## PROVIDED INFORMATION:
★ ★ ★ ★ ★ ★ ★

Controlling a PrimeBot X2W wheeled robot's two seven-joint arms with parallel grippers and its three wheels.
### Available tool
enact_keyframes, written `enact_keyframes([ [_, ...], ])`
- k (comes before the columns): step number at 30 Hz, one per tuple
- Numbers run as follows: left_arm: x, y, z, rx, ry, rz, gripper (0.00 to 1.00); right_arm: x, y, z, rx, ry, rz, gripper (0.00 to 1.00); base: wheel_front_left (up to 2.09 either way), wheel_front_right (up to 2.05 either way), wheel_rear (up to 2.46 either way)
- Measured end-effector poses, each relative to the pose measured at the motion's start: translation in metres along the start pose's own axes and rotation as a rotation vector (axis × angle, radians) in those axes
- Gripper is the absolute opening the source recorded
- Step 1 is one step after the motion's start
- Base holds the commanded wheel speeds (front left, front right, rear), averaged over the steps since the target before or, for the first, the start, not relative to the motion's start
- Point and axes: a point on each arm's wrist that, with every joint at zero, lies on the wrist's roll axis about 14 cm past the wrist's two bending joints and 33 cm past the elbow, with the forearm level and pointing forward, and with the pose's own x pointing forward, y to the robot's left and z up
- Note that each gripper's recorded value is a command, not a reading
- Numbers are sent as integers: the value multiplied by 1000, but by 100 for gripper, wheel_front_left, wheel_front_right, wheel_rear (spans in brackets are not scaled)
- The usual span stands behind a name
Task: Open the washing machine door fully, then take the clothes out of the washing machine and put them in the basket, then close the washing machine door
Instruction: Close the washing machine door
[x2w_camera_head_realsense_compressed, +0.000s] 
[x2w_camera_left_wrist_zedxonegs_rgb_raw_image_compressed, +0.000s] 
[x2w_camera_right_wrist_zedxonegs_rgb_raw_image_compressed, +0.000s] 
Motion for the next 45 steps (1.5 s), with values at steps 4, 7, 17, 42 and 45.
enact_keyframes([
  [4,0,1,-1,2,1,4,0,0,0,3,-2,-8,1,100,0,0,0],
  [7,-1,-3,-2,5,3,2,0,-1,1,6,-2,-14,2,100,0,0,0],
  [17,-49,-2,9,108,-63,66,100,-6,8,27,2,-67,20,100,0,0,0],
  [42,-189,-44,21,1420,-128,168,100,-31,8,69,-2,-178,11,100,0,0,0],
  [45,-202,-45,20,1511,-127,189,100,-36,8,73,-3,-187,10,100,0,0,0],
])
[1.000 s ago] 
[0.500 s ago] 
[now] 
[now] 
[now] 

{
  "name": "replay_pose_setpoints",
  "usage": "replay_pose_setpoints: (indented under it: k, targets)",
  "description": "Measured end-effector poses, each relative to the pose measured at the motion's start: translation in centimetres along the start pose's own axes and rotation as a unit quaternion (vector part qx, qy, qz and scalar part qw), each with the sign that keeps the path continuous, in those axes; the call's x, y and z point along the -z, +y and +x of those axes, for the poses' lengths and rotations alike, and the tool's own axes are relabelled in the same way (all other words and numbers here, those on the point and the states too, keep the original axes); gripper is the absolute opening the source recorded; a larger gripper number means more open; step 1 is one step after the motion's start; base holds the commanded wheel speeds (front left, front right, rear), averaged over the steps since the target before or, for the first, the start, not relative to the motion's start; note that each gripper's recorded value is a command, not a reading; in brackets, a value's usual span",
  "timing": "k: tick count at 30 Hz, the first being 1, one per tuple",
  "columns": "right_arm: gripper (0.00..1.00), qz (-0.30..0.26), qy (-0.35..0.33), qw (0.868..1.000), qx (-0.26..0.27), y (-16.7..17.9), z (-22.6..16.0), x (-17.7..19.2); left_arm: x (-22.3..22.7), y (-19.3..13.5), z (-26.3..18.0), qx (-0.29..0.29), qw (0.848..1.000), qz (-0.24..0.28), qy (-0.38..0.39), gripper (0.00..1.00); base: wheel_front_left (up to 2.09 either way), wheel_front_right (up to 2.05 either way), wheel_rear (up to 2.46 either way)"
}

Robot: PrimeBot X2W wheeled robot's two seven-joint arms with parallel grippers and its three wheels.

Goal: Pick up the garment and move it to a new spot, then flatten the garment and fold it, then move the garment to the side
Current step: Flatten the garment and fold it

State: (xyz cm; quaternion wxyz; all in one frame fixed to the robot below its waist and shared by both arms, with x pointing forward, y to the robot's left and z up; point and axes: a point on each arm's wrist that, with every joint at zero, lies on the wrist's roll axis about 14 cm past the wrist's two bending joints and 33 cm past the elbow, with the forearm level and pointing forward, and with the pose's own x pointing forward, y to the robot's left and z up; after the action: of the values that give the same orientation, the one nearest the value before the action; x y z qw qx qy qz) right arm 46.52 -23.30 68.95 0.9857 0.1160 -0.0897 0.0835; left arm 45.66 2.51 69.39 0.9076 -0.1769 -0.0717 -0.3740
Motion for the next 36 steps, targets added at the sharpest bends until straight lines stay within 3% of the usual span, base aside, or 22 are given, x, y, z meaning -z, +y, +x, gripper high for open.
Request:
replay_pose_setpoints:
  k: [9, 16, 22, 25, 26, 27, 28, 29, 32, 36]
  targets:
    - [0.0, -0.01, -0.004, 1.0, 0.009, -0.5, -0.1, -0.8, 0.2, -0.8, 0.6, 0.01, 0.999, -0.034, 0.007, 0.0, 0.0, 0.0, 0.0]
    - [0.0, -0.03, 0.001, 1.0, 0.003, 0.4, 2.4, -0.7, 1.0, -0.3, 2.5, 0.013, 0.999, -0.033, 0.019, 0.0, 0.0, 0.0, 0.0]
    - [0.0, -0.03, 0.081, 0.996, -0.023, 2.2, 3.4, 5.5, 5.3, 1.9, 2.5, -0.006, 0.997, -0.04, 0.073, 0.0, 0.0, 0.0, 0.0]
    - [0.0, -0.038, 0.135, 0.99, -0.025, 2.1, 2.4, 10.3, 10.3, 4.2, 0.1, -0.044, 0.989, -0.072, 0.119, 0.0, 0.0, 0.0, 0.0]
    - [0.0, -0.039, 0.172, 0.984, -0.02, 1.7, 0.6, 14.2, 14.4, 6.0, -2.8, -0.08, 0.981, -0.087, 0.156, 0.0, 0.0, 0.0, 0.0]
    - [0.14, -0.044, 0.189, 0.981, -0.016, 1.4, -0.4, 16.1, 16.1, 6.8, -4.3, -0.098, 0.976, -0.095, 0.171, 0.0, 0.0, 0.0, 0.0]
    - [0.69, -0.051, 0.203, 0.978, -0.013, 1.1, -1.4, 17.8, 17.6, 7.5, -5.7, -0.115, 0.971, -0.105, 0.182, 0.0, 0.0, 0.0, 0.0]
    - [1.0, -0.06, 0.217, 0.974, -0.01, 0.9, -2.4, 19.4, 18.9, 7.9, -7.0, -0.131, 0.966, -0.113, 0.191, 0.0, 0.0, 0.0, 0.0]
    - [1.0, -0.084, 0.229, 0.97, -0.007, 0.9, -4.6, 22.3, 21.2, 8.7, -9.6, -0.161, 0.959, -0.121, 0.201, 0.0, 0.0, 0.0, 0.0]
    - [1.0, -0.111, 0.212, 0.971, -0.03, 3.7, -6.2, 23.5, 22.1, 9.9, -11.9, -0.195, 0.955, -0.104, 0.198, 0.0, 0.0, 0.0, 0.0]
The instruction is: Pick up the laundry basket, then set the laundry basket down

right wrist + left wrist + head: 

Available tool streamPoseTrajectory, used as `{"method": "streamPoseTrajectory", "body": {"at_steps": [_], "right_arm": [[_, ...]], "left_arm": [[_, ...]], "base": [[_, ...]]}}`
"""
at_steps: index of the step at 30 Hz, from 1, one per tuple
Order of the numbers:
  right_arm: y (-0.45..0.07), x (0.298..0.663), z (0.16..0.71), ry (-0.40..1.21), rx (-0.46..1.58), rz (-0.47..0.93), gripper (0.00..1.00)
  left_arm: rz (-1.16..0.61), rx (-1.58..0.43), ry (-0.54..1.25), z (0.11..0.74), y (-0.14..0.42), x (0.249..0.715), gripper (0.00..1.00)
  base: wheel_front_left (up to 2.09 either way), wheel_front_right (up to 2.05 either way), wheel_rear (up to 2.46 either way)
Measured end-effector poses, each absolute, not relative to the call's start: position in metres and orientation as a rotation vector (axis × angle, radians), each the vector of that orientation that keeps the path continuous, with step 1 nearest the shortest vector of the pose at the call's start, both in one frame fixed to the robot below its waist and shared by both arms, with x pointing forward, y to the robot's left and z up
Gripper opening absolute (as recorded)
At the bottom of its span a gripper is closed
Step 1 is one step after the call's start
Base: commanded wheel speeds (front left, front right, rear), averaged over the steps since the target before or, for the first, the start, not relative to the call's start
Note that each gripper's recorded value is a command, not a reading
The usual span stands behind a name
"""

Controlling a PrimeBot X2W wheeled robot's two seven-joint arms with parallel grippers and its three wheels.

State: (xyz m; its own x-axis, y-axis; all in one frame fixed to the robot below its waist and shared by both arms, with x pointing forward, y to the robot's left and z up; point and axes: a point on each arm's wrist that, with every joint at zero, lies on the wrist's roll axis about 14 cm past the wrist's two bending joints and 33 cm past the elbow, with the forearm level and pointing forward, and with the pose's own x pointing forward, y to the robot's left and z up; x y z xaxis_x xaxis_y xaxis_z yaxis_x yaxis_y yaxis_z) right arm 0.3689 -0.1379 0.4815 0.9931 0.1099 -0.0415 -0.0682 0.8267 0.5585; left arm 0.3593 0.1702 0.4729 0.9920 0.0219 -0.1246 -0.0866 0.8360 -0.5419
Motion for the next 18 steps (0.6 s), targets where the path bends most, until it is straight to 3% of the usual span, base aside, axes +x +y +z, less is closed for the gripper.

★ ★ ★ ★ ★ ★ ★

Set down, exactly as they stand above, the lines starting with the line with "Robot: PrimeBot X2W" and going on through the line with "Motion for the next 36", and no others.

## TASK RESULT:
Robot: PrimeBot X2W wheeled robot's two seven-joint arms with parallel grippers and its three wheels.

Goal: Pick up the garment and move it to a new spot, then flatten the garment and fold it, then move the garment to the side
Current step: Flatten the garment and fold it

State: (xyz cm; quaternion wxyz; all in one frame fixed to the robot below its waist and shared by both arms, with x pointing forward, y to the robot's left and z up; point and axes: a point on each arm's wrist that, with every joint at zero, lies on the wrist's roll axis about 14 cm past the wrist's two bending joints and 33 cm past the elbow, with the forearm level and pointing forward, and with the pose's own x pointing forward, y to the robot's left and z up; after the action: of the values that give the same orientation, the one nearest the value before the action; x y z qw qx qy qz) right arm 46.52 -23.30 68.95 0.9857 0.1160 -0.0897 0.0835; left arm 45.66 2.51 69.39 0.9076 -0.1769 -0.0717 -0.3740
Motion for the next 36 steps, targets added at the sharpest bends until straight lines stay within 3% of the usual span, base aside, or 22 are given, x, y, z meaning -z, +y, +x, gripper high for open.

The requested output has now been given in full.